→ **GIVEN MATERIAL**
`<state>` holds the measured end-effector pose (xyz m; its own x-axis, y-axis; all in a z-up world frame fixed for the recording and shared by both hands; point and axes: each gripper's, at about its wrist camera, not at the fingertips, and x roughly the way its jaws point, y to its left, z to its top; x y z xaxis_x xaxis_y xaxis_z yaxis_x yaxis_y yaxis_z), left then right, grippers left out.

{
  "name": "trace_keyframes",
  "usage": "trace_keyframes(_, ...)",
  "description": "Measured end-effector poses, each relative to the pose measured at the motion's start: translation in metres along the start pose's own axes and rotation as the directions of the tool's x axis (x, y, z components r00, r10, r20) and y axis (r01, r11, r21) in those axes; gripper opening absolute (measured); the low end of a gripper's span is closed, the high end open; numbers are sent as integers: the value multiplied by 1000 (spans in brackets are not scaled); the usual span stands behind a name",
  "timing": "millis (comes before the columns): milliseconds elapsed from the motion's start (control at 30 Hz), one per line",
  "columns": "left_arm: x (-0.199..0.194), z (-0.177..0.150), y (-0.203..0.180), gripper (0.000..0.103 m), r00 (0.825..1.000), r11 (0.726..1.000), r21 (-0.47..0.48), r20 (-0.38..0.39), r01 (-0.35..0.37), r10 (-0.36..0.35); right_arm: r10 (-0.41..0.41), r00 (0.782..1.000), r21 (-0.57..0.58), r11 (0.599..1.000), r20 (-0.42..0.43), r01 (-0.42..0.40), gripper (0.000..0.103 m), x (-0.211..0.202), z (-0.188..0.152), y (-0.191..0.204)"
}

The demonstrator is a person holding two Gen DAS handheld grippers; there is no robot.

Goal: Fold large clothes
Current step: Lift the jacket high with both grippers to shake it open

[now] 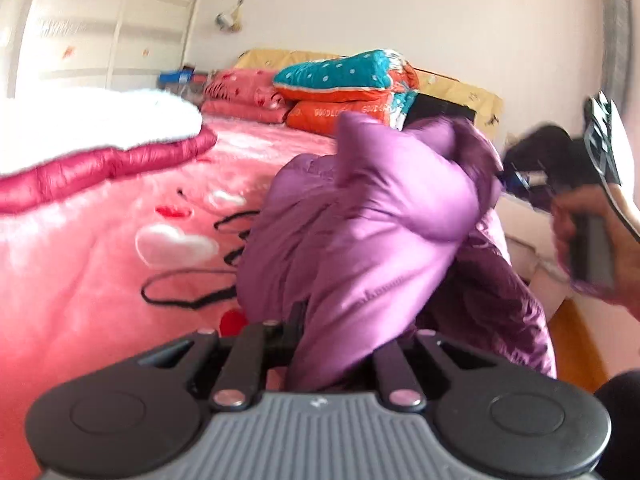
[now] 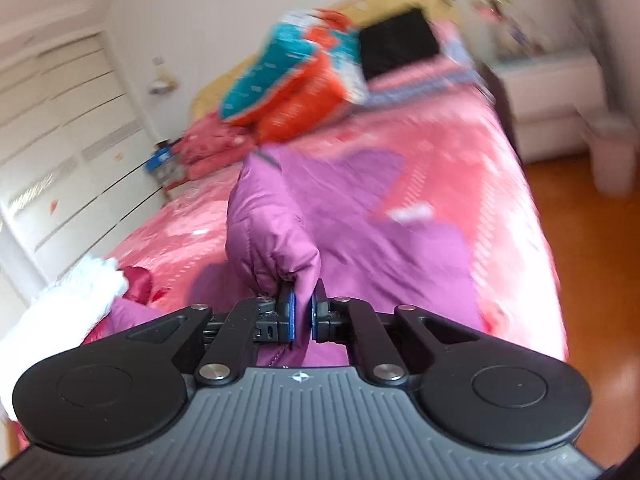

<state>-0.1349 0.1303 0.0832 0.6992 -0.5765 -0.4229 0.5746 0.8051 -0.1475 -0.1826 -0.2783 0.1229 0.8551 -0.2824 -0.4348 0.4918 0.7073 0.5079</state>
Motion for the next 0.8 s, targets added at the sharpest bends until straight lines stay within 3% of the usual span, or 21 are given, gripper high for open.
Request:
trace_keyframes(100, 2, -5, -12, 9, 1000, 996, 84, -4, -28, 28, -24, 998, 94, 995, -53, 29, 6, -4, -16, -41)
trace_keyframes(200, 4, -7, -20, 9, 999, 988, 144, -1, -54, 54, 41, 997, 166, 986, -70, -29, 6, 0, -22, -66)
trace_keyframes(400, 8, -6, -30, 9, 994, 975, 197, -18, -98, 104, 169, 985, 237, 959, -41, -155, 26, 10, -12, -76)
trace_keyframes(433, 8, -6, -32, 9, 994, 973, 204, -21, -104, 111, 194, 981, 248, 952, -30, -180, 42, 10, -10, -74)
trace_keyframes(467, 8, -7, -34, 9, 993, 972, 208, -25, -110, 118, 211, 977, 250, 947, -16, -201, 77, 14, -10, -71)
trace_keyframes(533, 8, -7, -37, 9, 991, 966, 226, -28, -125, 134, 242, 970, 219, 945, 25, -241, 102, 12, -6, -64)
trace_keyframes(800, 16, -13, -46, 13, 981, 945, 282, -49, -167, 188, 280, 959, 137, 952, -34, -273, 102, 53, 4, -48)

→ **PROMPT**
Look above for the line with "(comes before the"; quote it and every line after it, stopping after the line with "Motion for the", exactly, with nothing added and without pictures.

→ **WRITTEN RESPONSE**
  "timing": "millis (comes before the columns): milliseconds elapsed from the motion's start (control at 30 Hz), one per line",
  "columns": "left_arm: x (-0.199..0.194), z (-0.177..0.150), y (-0.203..0.180), gripper (0.000..0.103 m), r00 (0.825..1.000), r11 (0.726..1.000), r21 (-0.47..0.48), r20 (-0.38..0.39), r01 (-0.35..0.37), r10 (-0.36..0.35); right_arm: r10 (-0.41..0.41), r00 (0.782..1.000), r21 (-0.57..0.58), r11 (0.599..1.000), r20 (-0.42..0.43), r01 (-0.42..0.40), gripper (0.000..0.103 m), x (-0.211..0.202), z (-0.188..0.152), y (-0.191..0.204)"
}

The demonstrator is a person holding two Gen DAS handheld grippers; there is no robot.

Goal: Fold large clothes
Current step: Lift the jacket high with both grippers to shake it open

[now] 
[now] 

<state>-0.1349 0.1303 0.0832 0.6992 -0.5765 -0.4229 0.5746 0.8051 -0.1475 -0.1826 -0.2783 0.1229 0.8551 -0.2824 -0.4348 0.4918 0.7073 0.5079</state>
Motion for the next 0.8 s, targets added at the sharpest bends until straight lines stay within 3% of the usual span, or 21 are given, gripper high for open.

Nothing more is required for this answer.